著者が前書きで書いている様に音楽以外のザルツブルクに焦点を当てた本=
街歩きを愉しむ&誘う本に出会うのは、なかなか難しいのが現状です(ガイド
ブック除く)。
当然、この街に焦点を当てる以上「音楽の街」という部分もしっかりフォロー
しています(祝祭劇場、モーツァルトの生家、マリオネット劇場等)。加えて
主要な見所も豊富な写真と共に取り上げています(ホーエンザルツブルク城
レジデンツ、ミラベル宮殿等)。
まあ、ここまでは(記述量と写真量で既に勝っています)『歩き方』詳細版と
言えないことも無いのですが、お勧めはゲトライデ通りを始めとして、裏通り
までも含めた街歩きの部分。隠れたお勧めスポットであったり、昔ながらの職人
芸が生き続ける街、カフェ&スイーツ巡り・・・という(カフェ巡りは別として)
ガイドブックでは取り上げられない部分にしっかりページを割いているところ。
当然、ツアーでは(ゲトライデ通りを短いフリータイムで散策する位の事は
出来ますが)なかなか足を運ぶことが出来ない世界です。紀行本としても誘う
本としても成功しています。
冒頭で記した周辺4か所についても、お勧めスポット(見る・食べる・泊まる)
の紹介をしながら、街歩きの楽しさをしっかり伝えています(その上、写真量が
半端で無い。
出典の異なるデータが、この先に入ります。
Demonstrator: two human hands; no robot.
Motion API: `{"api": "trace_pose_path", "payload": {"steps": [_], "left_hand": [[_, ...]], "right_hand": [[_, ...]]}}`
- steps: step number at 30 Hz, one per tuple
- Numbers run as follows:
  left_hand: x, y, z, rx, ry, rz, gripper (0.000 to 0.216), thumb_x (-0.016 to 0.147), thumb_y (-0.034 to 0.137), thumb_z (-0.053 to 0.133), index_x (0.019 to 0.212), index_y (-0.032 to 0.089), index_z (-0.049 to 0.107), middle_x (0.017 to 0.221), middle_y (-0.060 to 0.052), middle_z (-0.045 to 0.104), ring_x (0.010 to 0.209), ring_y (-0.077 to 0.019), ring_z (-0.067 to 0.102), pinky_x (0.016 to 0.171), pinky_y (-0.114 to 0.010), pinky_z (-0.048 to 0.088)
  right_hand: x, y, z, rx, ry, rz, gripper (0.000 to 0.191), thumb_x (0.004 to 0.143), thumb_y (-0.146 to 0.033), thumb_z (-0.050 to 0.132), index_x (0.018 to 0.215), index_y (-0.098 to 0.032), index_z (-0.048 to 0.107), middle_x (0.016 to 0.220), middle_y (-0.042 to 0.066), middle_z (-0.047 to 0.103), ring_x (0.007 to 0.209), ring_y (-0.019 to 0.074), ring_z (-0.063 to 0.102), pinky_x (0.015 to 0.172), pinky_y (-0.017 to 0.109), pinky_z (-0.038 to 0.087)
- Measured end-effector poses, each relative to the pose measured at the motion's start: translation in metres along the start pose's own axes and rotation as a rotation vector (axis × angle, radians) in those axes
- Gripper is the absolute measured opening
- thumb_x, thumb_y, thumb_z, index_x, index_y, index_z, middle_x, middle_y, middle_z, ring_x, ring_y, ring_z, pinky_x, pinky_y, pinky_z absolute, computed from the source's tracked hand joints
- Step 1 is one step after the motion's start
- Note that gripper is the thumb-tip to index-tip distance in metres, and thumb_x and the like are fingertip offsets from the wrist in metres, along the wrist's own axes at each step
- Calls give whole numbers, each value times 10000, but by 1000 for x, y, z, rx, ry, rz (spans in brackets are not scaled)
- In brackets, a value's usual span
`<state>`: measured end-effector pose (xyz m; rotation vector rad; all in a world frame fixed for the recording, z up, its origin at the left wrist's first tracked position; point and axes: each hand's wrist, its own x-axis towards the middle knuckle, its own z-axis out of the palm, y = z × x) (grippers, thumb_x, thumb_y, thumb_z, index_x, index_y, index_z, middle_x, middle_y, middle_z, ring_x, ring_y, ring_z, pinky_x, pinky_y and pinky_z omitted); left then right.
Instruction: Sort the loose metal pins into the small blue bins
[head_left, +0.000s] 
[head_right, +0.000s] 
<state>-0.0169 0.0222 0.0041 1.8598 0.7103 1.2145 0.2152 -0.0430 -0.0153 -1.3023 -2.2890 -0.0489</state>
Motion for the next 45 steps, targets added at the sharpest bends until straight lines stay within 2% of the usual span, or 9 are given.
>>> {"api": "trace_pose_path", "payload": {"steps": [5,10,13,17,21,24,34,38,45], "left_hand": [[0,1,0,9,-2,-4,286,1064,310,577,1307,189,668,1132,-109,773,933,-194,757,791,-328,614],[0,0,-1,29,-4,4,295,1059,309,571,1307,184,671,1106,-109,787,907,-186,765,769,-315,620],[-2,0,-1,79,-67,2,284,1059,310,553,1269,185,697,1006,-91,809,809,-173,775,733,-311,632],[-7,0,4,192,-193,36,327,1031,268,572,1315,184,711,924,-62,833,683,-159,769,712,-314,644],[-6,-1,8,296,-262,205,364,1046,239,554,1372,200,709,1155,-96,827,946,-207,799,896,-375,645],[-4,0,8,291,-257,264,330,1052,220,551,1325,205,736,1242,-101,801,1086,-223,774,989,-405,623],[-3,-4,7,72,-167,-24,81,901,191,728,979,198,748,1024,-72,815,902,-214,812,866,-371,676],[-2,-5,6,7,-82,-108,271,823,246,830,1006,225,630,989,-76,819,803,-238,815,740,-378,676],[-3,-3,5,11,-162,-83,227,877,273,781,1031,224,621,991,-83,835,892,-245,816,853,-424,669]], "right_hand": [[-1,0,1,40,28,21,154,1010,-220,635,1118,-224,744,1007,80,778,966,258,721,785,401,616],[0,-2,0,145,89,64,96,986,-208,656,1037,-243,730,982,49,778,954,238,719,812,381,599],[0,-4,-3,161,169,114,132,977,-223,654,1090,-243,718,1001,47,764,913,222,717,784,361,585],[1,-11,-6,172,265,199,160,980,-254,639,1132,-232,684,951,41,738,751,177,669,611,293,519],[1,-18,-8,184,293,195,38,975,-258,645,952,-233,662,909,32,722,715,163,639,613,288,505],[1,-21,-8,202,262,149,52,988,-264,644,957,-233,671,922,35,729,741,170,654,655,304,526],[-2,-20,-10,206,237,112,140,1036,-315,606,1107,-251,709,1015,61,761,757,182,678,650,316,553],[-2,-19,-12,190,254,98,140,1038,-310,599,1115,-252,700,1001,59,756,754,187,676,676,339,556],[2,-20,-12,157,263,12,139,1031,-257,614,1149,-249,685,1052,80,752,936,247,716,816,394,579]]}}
例えばハルシュタットには28pを割いています。その中で大小含め
約60点の写真が掲載)。ザルツカンマーグートの情報を、日本語で手軽に入手で
きるという点で、この本に及ぶそれは無いと思います。
本の性格上(旅名人ブックスは旅行慣れした人や有閑マダム&ムッシュ向け
なのです)紹介しているホテルは高級ホテルばかりですが、それに目をつむれば
一般層にも予習本として使えると思います。
巻末には取り上げた見所の情報(住所、連絡先、開館時間&曜日、URL
Eメールアドレス)もあるので、気になる所を調べる際にも役立ちます。
2,000円と旅行ものの中ではちょっと値は張りますが、(特に予習用には)
元が取れる一冊だと思います。
※掲載データは2008/5/末で締切。